#### [Assignment]
Go through the entries and copy every line that has the string "trace" in it.

[Dataset entries]

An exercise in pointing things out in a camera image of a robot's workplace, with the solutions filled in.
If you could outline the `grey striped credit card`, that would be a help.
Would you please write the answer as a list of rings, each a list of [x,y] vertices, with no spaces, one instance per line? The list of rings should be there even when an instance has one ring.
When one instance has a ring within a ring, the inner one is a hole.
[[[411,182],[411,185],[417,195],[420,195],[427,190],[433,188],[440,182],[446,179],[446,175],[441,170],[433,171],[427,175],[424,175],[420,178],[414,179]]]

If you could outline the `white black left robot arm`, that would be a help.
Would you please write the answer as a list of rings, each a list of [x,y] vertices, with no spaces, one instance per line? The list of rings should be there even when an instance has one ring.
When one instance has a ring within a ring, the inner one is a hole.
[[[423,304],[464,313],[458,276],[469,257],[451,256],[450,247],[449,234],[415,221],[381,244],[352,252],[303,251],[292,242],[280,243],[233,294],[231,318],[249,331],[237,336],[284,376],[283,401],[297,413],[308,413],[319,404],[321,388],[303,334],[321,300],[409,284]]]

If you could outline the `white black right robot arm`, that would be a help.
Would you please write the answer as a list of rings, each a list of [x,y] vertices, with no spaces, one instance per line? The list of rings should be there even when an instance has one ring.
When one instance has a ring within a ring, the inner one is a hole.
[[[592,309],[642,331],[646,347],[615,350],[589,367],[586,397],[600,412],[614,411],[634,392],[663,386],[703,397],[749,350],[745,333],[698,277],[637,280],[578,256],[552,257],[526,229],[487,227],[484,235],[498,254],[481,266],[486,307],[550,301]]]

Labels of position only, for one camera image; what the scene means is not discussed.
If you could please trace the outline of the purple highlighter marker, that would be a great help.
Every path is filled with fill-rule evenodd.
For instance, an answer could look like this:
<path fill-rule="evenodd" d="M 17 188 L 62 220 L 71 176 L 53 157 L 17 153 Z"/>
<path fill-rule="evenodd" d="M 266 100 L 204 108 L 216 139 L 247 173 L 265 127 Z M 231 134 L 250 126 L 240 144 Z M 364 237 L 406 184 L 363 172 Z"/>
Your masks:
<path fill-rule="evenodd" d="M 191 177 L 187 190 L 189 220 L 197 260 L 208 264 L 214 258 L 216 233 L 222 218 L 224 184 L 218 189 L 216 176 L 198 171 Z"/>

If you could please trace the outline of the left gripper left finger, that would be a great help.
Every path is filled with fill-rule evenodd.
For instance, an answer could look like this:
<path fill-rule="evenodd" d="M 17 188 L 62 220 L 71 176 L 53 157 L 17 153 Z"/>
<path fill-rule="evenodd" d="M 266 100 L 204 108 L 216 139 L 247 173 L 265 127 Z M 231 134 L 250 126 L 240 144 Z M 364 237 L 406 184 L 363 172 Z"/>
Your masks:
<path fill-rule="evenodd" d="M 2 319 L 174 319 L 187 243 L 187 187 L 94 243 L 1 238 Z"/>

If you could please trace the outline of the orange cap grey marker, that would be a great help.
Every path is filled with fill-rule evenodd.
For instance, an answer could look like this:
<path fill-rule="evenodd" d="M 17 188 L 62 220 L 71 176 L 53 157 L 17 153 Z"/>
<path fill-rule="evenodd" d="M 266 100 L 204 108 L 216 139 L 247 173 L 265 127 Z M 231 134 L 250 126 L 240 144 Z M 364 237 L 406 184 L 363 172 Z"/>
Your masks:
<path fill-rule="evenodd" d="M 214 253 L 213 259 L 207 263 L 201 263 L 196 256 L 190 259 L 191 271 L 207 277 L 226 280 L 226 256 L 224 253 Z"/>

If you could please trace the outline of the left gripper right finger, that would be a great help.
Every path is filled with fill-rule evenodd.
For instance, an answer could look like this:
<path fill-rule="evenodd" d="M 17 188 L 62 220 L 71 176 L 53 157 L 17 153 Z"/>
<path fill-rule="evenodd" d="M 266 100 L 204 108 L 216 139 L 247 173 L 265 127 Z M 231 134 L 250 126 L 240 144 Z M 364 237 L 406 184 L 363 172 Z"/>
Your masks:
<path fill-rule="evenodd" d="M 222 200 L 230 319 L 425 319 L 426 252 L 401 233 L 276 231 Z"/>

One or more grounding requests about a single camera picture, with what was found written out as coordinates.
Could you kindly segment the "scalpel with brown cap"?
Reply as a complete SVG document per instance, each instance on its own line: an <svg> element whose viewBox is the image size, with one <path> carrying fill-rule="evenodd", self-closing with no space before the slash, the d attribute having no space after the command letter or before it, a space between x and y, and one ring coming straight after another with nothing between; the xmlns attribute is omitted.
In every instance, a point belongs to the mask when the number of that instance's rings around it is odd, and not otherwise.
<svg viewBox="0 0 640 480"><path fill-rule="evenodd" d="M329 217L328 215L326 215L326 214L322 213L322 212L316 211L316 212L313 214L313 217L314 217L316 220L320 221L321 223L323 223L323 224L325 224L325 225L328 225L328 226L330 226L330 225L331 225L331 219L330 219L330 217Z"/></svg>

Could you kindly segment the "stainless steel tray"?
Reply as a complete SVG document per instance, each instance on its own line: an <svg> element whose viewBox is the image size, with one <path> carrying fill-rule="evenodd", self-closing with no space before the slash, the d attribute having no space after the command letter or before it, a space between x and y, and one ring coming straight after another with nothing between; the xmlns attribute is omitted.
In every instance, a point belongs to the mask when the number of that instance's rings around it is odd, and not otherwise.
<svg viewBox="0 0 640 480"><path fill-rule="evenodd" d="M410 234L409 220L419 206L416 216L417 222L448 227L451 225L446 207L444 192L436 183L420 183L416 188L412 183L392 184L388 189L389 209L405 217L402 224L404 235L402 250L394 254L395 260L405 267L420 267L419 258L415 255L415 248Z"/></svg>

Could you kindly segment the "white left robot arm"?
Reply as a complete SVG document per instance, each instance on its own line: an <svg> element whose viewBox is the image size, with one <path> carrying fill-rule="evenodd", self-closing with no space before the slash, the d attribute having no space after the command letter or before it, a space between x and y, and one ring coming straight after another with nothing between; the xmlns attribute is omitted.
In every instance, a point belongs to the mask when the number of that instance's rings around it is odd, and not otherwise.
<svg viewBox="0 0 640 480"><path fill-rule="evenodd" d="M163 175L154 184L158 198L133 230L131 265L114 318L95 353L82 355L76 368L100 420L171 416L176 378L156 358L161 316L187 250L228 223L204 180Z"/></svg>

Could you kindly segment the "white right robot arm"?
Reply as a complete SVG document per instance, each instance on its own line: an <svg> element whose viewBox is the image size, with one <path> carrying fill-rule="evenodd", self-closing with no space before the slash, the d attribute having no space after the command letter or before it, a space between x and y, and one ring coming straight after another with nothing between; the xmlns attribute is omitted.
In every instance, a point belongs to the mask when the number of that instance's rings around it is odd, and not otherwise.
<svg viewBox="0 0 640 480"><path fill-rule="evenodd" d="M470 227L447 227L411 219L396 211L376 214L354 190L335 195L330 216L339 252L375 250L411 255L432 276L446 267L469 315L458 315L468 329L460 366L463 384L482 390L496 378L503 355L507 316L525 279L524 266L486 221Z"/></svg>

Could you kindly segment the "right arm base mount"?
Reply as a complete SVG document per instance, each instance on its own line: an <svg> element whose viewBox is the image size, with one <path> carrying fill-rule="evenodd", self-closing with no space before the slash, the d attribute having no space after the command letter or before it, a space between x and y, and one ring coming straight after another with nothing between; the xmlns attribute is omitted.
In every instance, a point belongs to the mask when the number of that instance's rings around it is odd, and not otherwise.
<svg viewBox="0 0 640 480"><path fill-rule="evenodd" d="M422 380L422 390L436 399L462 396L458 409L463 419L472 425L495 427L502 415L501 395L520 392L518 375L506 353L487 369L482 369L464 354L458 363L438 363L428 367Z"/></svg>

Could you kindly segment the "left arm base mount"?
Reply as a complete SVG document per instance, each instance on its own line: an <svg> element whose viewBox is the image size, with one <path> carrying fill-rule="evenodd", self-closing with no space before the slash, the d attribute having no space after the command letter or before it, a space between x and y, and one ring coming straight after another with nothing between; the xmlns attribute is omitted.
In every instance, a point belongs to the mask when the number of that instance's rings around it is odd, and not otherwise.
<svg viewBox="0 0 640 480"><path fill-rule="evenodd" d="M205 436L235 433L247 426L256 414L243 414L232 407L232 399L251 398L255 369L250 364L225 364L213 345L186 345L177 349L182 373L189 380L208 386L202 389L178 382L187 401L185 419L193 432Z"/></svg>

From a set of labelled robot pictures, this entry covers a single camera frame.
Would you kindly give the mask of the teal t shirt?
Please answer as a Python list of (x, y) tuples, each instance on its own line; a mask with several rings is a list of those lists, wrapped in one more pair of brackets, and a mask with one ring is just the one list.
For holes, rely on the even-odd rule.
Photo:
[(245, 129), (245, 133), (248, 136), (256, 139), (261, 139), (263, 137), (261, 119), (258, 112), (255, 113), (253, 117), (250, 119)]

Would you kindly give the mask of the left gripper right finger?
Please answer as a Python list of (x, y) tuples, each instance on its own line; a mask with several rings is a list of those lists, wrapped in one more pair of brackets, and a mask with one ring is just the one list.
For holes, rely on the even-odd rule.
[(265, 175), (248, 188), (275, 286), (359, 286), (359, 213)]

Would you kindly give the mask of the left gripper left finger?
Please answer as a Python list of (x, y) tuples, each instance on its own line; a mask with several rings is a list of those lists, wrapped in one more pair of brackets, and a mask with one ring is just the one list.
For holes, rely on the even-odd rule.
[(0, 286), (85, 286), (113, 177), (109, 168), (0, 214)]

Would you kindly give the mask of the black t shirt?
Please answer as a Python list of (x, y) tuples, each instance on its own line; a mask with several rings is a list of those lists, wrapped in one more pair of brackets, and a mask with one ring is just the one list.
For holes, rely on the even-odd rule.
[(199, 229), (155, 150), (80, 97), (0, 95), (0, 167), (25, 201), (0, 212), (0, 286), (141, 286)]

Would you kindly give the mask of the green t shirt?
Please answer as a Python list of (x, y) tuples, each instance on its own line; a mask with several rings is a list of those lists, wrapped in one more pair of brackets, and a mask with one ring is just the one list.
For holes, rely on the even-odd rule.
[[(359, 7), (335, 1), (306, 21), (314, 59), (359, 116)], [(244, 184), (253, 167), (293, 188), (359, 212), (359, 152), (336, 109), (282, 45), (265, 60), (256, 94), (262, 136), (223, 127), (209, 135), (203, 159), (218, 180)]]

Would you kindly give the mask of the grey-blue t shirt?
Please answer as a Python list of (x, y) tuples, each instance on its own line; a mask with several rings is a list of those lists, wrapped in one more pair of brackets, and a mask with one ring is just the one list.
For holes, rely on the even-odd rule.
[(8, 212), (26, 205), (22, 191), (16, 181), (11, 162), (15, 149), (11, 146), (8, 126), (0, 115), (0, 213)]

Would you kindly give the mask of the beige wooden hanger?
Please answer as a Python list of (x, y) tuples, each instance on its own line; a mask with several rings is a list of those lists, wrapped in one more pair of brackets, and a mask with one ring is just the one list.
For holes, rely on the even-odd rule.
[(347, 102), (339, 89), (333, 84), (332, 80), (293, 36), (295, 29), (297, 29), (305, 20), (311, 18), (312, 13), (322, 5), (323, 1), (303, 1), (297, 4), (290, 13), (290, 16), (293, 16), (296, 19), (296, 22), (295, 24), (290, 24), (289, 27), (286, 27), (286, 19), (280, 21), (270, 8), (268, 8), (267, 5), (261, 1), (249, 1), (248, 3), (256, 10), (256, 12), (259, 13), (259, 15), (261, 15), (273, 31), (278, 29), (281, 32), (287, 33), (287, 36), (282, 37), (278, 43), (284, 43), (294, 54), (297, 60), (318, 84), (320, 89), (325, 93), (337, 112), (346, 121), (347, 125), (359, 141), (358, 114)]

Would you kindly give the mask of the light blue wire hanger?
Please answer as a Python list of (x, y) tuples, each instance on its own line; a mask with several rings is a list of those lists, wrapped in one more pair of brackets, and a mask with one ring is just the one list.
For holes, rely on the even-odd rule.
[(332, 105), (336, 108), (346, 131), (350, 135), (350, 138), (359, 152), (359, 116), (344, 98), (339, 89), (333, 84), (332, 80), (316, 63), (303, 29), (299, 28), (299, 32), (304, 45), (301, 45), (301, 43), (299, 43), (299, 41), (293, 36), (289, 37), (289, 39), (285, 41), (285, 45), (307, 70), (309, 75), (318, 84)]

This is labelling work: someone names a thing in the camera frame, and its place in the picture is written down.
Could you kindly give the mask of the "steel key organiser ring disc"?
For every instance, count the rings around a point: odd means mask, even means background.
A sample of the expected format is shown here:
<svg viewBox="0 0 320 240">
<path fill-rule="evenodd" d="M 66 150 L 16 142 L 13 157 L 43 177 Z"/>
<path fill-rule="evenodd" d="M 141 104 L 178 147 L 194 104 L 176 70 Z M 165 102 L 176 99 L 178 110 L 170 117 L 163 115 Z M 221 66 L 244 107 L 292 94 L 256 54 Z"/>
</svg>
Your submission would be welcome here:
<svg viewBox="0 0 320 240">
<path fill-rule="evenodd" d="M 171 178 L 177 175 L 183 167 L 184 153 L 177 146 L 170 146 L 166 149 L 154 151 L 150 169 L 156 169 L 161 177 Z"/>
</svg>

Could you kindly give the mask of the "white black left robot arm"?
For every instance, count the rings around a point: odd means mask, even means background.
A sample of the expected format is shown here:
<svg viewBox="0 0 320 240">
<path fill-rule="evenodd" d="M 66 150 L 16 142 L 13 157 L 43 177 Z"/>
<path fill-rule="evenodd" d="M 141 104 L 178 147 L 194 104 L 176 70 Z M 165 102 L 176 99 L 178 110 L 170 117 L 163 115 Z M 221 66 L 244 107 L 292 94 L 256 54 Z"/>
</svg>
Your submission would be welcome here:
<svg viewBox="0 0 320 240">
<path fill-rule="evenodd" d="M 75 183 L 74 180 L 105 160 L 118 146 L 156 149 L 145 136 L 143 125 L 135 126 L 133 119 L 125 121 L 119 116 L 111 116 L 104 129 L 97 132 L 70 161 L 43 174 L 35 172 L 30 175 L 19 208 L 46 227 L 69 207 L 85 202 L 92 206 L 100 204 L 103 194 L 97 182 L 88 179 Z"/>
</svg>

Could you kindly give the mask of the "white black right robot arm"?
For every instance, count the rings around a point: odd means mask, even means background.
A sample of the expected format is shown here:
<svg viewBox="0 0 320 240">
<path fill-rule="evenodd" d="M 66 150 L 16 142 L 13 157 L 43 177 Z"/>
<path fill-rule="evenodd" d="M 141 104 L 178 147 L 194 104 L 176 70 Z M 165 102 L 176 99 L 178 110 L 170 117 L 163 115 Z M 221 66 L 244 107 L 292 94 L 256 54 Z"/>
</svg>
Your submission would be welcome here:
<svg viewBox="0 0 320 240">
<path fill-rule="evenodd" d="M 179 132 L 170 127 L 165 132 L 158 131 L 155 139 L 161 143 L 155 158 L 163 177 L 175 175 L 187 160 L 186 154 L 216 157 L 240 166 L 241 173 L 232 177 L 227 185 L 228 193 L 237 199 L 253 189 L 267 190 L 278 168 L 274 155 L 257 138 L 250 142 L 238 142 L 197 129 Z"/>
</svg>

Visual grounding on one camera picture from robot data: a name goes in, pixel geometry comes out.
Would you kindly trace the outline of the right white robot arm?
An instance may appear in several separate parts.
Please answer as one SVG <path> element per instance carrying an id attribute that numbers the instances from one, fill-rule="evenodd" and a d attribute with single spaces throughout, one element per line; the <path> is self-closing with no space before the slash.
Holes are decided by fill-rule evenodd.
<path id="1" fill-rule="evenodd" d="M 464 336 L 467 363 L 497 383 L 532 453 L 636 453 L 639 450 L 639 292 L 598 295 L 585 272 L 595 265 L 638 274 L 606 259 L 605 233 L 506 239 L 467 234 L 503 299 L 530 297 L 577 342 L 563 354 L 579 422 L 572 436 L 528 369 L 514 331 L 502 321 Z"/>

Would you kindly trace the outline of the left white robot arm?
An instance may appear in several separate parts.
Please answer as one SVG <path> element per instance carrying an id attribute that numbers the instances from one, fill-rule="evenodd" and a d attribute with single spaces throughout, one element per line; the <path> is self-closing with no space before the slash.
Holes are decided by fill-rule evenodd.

#### [Answer]
If you could please trace the outline of the purple highlighter marker, that would be a great help.
If you could please trace the outline of the left gripper left finger, that would be a great help.
If you could please trace the outline of the orange cap grey marker, that would be a great help.
If you could please trace the outline of the left gripper right finger, that would be a great help.
Would you kindly trace the outline of the right white robot arm?
Would you kindly trace the outline of the left white robot arm?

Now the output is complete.